— Task objective —
What lines below contain the word "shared"? Please pull each one out.
Segment Open
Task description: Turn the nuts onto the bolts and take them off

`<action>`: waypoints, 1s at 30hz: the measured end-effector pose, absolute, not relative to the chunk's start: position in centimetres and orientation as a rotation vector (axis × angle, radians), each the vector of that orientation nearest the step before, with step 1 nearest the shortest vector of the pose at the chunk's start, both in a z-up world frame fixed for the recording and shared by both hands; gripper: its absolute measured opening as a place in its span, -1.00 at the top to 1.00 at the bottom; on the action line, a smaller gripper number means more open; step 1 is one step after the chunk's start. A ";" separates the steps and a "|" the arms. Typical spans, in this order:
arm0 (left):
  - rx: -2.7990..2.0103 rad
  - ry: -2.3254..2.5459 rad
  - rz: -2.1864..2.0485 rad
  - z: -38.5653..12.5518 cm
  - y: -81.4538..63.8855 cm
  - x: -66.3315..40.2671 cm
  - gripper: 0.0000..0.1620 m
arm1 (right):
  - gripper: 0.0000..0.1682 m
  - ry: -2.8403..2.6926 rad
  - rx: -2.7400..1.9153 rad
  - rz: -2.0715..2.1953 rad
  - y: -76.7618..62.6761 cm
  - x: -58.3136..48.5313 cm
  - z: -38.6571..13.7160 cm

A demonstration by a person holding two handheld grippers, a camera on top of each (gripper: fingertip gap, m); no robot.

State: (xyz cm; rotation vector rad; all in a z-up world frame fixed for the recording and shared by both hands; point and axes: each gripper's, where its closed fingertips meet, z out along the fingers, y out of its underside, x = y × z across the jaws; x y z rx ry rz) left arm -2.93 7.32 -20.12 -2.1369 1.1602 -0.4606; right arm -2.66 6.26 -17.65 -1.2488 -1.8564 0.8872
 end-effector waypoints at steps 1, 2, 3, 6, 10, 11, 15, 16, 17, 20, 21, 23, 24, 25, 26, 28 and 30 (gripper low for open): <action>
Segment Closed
— Answer box —
`<action>`: waypoints, 1s at 30hz: the measured end-effector pose, absolute, not relative to the chunk's start: position in centimetres and orientation as a rotation vector (axis × angle, radians), each the vector of that orientation nearest the step before, with step 1 nearest the shortest vector of the pose at the chunk's start, both in a z-up world frame fixed for the recording and shared by both hands; gripper: its absolute measured opening as a place in its span, -1.00 at the top to 1.00 at the bottom; on the action line, a smaller gripper number means more open; step 1 is one step after the chunk's start. A ";" separates the steps and a "|" the arms. Typical spans, in this order:
State: (xyz cm; rotation vector rad; all in a z-up world frame fixed for the recording and shared by both hands; point and axes: each gripper's, where its closed fingertips meet, z out along the fingers, y out of its underside, x = y × z across the jaws; x y z rx ry rz) left arm -2.93 7.32 -20.12 -2.1369 1.1602 -0.4606; right arm -2.66 6.26 -17.65 -1.2488 -1.8564 0.8872

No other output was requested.